A few months ago, I went on a trip to China to revisit my roots (sort of) and see some classic scenery. Food and photography were definitely the top attractions for me and China was the place to be. Gear-wise, I decided to bring both digital and film with me – carrying the slick Fuji X-T1 and the venerable Nikon F3. I had plans to shoot as much film as possible to hone my skills which I did to some success. I learned a couple of things that I want to share with you; I hope these tips will help you have a successful photo trip as well!
When I fly with film, I typically ask the security agent to do a hand search if I know I have a few flights before getting the film developed. This may not be required but does offer me peace of mind, especially when I tend to favor shooting ISO1600. This can slow you down a bit but it’s not like I have flights daily. What I do have in China is daily commutes on the subway… and guess what… bags need to go through X-rays!
I’m not sure if this is tied to the heightened security in big cities like Shanghai or maybe due to the big government conference in China at the time (sort of like the elections, without the democracy part), but every subway entrance had a bag scanner. Now, due to the pure volume of people, the search is pretty swift and they don’t care if you take a small item through un-scanned. This meant if you want your film to be out, you just need to take it out of your larger bag. I managed this somewhat by buying a film case so all my film were in one little box. Still very annoying to take in and out, especially when your hands are full, but knowing your precious film is safe and sound is worth it.
My basic film setup for China… Used the Fuji X-T1 to take the pic!
I can only offer my input on purchasing film in Shanghai, which was the start of my trip. I have always wanted to check out the analog photography scene in China and Xingguang Photographic Equipment City did not disappoint. This place is a multi-story complex of two connected building. The first two floors were filled with the latest and greatest digital fare, while the third floor had all your photographing accessories. The fourth/top floor was my main attraction – the used camera section! Shanghai seems to have a pretty solid analog market, the gear found there was top-notch and priced very high (analog is a luxury I guess). I expected to have to haggle for some deals but in all honestly, I already have the F3 and not many other cameras were worth the effort. I did browse thoroughly before heading to purchase some film for my trip.
There was a couple of shops that sold film in the building but you could tell one was super legit. It was the only complete deal – darkroom equipment and all. Looking at their stock, I was pleasantly surprised to see a full range of black & white film from my go-to Kodak to more exotic brands like Rollei. The prices were very reasonable too and I ended up getting a few rolls of Tri-X and also a few rolls of AGFA Vista 400. This Japanese made everyday/pedestrian offering was dirt cheap at less than $4 a roll! Even cheaper than ordering online from B&H. Couldn’t say no haha.

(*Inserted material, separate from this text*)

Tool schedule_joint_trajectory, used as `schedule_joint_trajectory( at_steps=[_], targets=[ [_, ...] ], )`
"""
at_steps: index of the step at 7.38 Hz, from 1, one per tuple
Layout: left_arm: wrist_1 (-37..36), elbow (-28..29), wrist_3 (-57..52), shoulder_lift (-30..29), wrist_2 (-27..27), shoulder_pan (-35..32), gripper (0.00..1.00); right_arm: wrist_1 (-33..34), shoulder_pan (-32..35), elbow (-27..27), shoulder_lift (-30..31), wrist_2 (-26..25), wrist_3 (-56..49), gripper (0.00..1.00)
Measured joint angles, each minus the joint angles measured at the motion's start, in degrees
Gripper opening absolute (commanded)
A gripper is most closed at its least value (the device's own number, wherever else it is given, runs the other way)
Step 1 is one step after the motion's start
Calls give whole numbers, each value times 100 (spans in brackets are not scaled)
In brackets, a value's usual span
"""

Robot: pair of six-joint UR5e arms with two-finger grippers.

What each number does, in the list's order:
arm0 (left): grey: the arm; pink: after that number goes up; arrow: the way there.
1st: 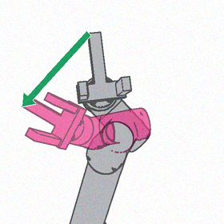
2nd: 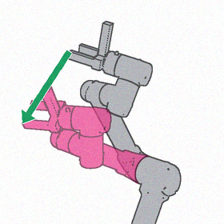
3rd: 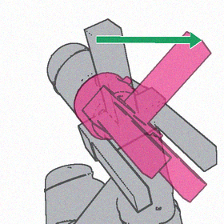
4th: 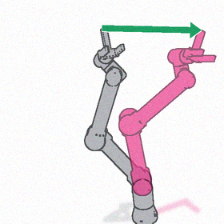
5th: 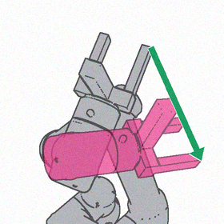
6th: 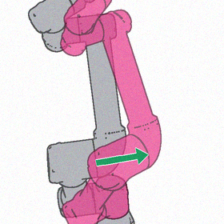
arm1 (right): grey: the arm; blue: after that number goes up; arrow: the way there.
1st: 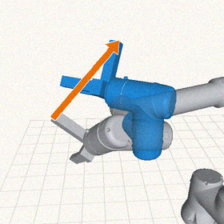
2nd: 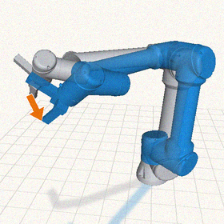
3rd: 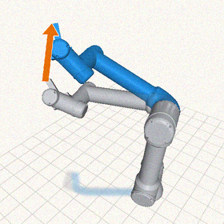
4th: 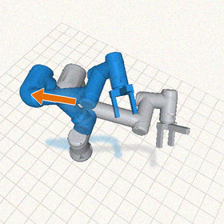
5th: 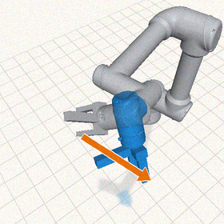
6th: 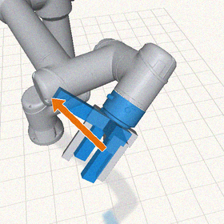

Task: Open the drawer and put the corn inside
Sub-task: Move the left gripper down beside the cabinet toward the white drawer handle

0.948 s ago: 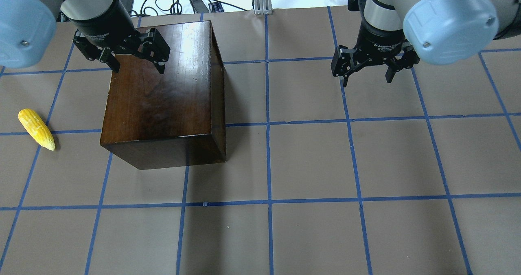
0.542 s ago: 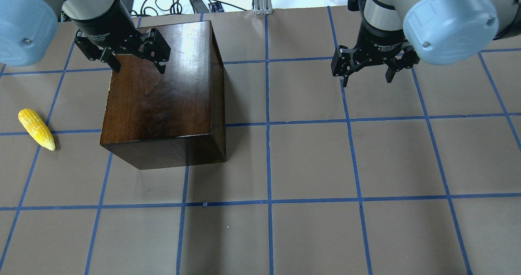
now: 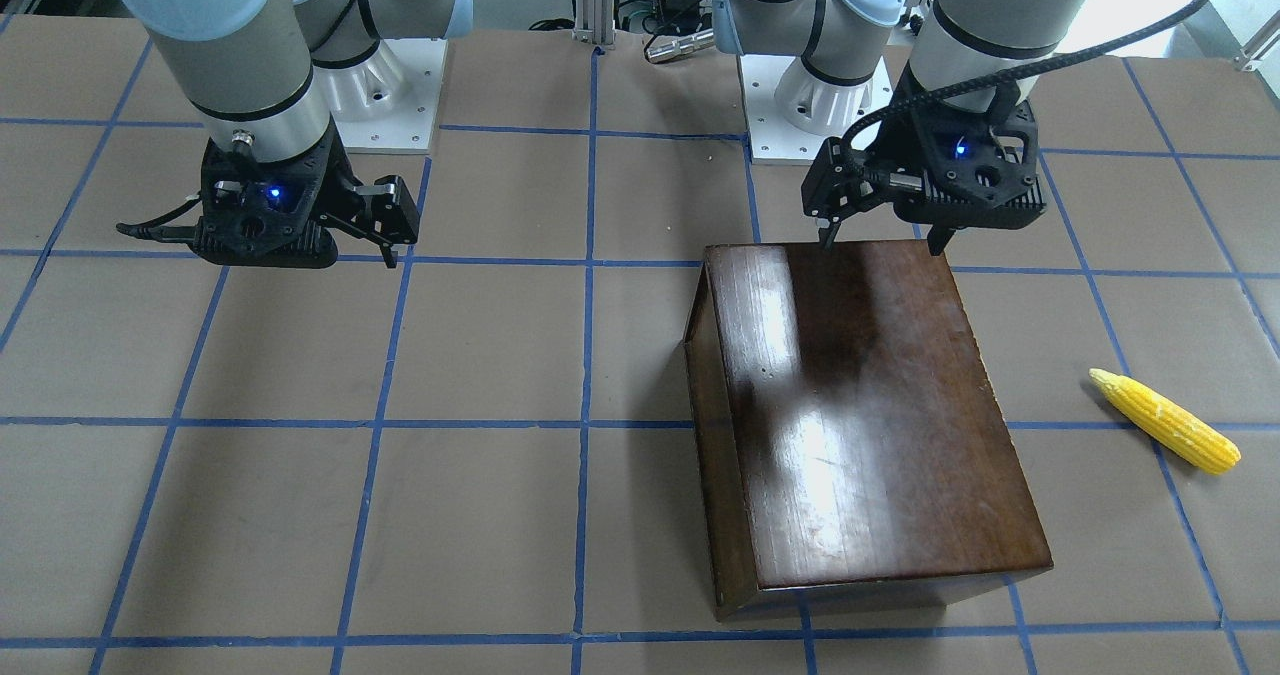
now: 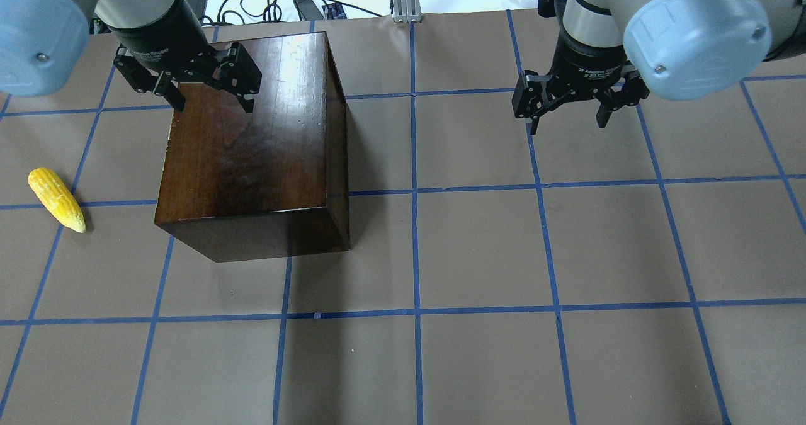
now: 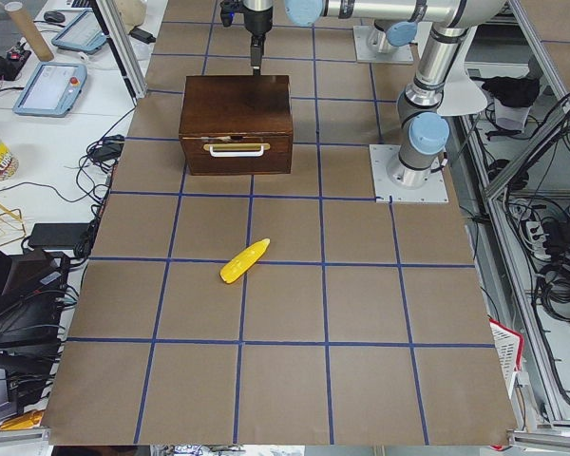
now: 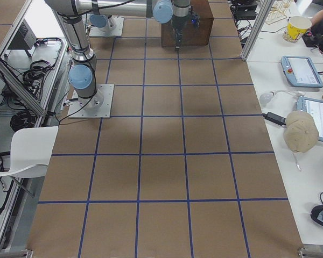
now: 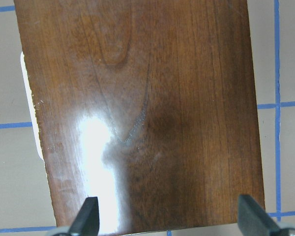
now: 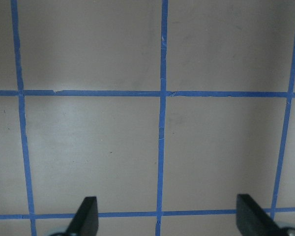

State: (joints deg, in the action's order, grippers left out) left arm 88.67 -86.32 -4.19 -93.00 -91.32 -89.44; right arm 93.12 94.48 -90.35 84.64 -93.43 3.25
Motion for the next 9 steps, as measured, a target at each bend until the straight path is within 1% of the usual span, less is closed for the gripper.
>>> schedule_joint_trajectory(
  at_steps=[1,3,5,6,8,9],
  targets=[
    [3,-11,-322,-3,65,264,100,0,0,0,0,0,0,100],
    [-6,-75,-1208,-53,360,1073,100,-1,0,0,1,-2,0,100],
    [-55,-123,-2140,-281,451,1678,100,2,0,0,3,-8,0,100],
    [-59,-144,-2491,-412,594,2054,100,0,0,0,4,-8,0,100],
    [-61,-203,-2841,-638,1017,2596,100,-2,0,0,4,-12,0,100],
    [-71,-216,-2892,-740,1097,2699,100,-4,0,0,3,-11,0,100]
  ],
)
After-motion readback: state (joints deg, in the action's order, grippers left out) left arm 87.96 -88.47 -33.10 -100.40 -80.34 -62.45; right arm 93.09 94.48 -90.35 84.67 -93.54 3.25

Results were excellent from the Nikkor 50mm F1.4. Not bad for the cheapest film around!
How to Lug Around Your Gear?
I originally brought my hipster backpack with a camera liner. This worked well in NYC when I carried just the Canon F-1, but was not really working for two SLRs. The liner would shift and drift to the bottom of the bag and be awkward to carry on the back as well as difficult to access. I needed something more agile and fit for China’s busy streets and packed subways – where you want to have your valuables close and discreet.
I needed a shoulder bag that didn’t look like a camera bag.
This way I can just swing it in front when I need security and also blend in with the millions of other people (man satchels are the norm in China, in fact, a messenger bag is more rare!). I found my answer with the Benro Traveler S200. This super sleek bag has a removable liner bag just right for two medium sized cameras while still leaving space on either end for lenses and film cases. The sides can be unzipped to expand the whole bag and has pockets for your water bottle or umbrella (key!). I love that feature as when you want to travel light and it’s all zipped, it’s sleek AF.